Basically, we bypassed a lot of the stuff along the way, put some constraint on the user when calling this and smoothed everything we could. Internally, this was implemented using a pretty complex system which split work among multiple threads to handle serializing, sending over the network, parsing and writing to disk.

When we start working on 4.0, one of the very first things we did was to build bulk insert from scratch. We built it on top of TCP, instead of HTTP, and we decided that for the sake of performance, we can throw pretty much anything at this problem. The overall design looked something like this:

  • One thread at the client side, getting entities and serializing them to our blittable binary format.
  • One thread at the client side for sending the data over the network.

In order to save memory, those two threads have a common buffer pool that they reuse all the time.

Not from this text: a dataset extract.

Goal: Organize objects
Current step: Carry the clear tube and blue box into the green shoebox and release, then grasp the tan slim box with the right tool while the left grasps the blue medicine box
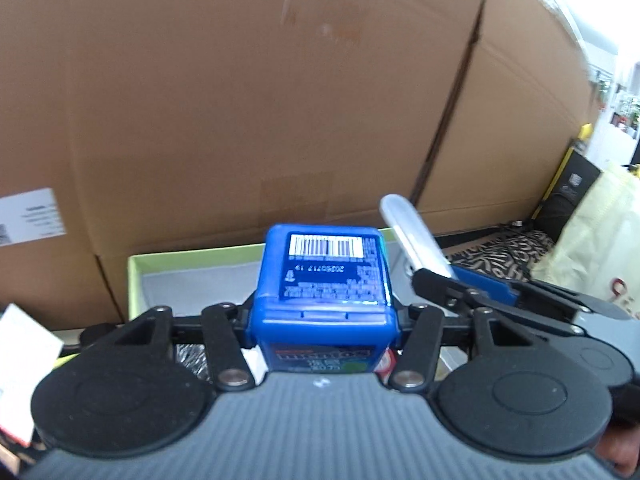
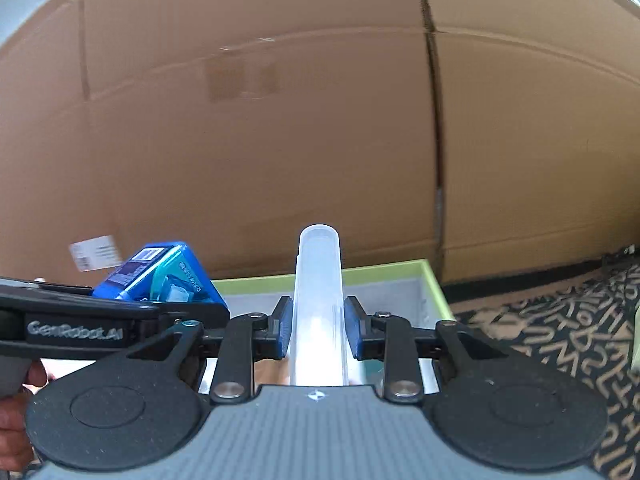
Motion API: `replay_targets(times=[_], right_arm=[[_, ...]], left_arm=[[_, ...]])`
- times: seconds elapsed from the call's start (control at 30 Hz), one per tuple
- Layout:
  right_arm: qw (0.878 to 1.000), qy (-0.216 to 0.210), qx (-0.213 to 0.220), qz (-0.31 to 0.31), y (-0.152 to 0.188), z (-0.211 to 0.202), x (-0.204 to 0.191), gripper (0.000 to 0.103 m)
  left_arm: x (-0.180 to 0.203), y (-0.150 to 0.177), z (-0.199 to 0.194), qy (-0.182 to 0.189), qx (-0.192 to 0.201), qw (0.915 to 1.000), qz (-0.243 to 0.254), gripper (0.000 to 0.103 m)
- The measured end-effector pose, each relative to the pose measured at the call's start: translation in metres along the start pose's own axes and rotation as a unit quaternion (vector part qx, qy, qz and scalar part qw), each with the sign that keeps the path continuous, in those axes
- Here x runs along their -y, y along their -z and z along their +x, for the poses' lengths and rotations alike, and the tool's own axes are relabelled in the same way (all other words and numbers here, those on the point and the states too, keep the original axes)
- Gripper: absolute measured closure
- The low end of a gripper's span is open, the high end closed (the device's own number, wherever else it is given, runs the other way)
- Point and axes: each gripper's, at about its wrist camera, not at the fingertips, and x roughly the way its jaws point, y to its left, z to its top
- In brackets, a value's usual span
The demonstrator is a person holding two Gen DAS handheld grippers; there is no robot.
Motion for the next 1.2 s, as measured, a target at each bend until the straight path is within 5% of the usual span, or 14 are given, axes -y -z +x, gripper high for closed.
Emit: replay_targets(times=[0.23,0.33,0.4,0.53,0.6,0.67,0.9,1.2], right_arm=[[0.999,0.011,-0.032,0.001,0.012,0.031,0.022,0.072],[0.997,0.013,-0.067,-0.027,0.021,0.045,0.021,0.068],[0.995,0.013,-0.081,-0.049,0.028,0.049,0.017,0.064],[0.995,0.022,-0.073,-0.072,0.034,0.044,0.008,0.055],[0.995,0.027,-0.062,-0.067,0.032,0.036,0.005,0.038],[0.997,0.038,-0.031,-0.061,0.027,0.022,0.005,0.034],[0.998,0.027,0.037,-0.034,0.022,-0.033,-0.006,0.024],[0.998,-0.034,0.048,0.015,0.045,-0.068,-0.036,0.018]], left_arm=[[0.002,0.006,0.036,-0.003,-0.012,0.9999,-0.001,0.047],[-0.004,0.012,0.037,-0.002,0.001,1.0,-0.003,0.009],[-0.007,0.015,0.031,-0.01,0.026,0.9996,-0.006,0.002],[-0.014,0.016,0.018,-0.016,0.028,0.9994,-0.011,0.0],[-0.016,0.016,0.005,-0.027,0.037,0.9988,-0.016,0.0],[-0.017,0.018,-0.008,-0.045,0.044,0.9979,-0.018,0.0],[-0.028,0.026,-0.049,-0.089,0.034,0.9949,-0.031,0.0],[-0.056,0.073,-0.121,-0.135,0.038,0.9898,-0.022,0.0]])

  • On the server side, we have a dedicated thread reading from the network, constructing our blittable instances and validating their format and putting them in a queue.
  • On the server side, we have a dedicated thread pooling from the queue and batching requests, then saving them in a single transaction.

Like the client, we are saving memory by having a common shared buffer pool.

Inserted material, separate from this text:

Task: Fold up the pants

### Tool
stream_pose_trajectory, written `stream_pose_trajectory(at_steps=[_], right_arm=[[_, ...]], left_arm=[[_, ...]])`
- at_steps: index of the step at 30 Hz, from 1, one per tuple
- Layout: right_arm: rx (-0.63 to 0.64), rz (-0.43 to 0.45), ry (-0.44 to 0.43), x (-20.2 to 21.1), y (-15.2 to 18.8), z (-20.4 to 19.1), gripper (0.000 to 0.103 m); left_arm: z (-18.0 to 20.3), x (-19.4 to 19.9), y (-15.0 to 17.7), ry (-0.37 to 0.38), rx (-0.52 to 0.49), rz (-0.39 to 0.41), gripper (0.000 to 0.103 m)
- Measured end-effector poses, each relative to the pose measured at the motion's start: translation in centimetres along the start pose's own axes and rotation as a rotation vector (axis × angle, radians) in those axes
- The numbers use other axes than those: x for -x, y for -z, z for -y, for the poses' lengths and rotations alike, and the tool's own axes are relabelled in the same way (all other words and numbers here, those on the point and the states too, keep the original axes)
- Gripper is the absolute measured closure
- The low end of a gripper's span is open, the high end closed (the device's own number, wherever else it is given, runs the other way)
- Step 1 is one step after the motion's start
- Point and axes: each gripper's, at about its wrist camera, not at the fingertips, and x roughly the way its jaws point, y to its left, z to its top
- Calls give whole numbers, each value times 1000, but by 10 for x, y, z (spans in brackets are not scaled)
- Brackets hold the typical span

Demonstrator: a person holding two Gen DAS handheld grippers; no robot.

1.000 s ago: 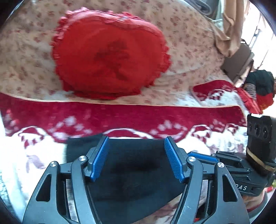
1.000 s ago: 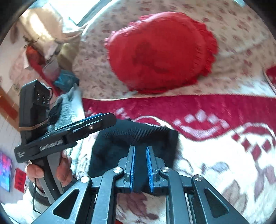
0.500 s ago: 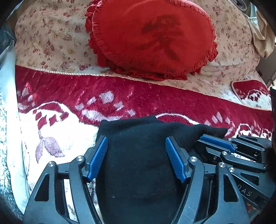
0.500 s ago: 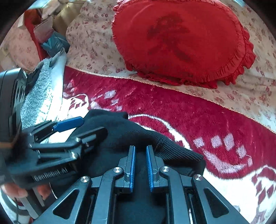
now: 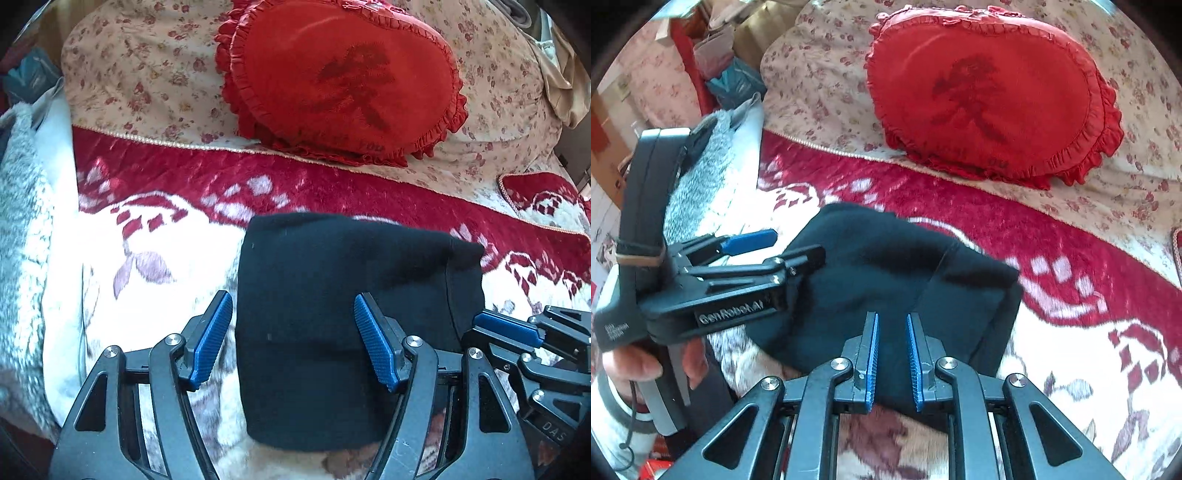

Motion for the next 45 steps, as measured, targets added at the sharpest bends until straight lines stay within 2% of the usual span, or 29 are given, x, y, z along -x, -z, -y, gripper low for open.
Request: stream_pose_trajectory(at_steps=[4,7,9,15,21,25,28,32,35,40,45], right_arm=[[-15,-14,21,-1,17,6,86],[-16,-19,21,-8,31,11,86],[-22,4,18,-9,36,12,86],[-29,-8,26,-1,33,10,85],[-33,18,13,14,31,6,81],[-28,-8,15,3,36,5,78],[-33,-15,14,-2,40,8,78],[-42,-19,10,6,37,10,77],[-69,13,-2,18,33,15,75],[-89,30,-3,23,28,19,67],[-137,26,-22,16,23,22,61]], left_arm=[[2,-3,16,2,25,-4,34],[5,-8,25,-10,41,9,27],[6,-8,26,-16,51,14,26],[8,-6,26,-27,42,6,26],[8,-8,27,-32,45,3,24],[0,-13,30,-12,112,-31,13],[-6,-15,33,19,157,-39,13],[-1,-9,32,-3,118,-35,13],[1,-2,32,-16,93,-29,13],[3,8,30,-55,50,2,13],[0,11,29,-55,58,9,13]])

Initially, having a dedicated code path for bulk insert was awesome, because we could get really high performance from it. But it also introduced problems. Consider the scenario above, the server thread reading from the network is reading as fast as it can, and send the data to the queue. If the consuming thread isn’t fast enough (for example, we just hit an I/O bump), we might start accumulating stuff in the queue, and if this goes for long enough, we might run out of usable memory.

We had to implement our own backpressure and congestion control because of that, and that led to more interesting issues. Because we were starting to read very quickly, and only run into the I/O problem later, we had incidents in which we weren’t fast enough with the “let me catch my breath” notification and overloaded the TCP connection, resulting in timeouts on the client. This sounds all very complicated, and it was, but we managed to solve all of those issues and this piece of code had very few changes for a long time.

And this week we deleted all of it in favor of a radically different implementation. Basically, the new implementation will just open a standard HTTP request and write JSON strings to the network. This is about as simple an implementation as we can get. And we delete all this high performance, extremely tuned and carefully crafted code.


You might have noticed that we are putting a major emphasis on performance, so why would we throw all that code away?

There are several reasons:

  • Back pressure, congestions control and other fun factors are not things that we want to deal with, instead, we want to deal with them at the network layer, where there is a lot more information about it.
  • Complex code is costly, and it requires us to modify other pieces of code to ensure that this still works.
  • We used to getting impressive numbers from this special casing, but we are seeing similar numbers without all the hoopla.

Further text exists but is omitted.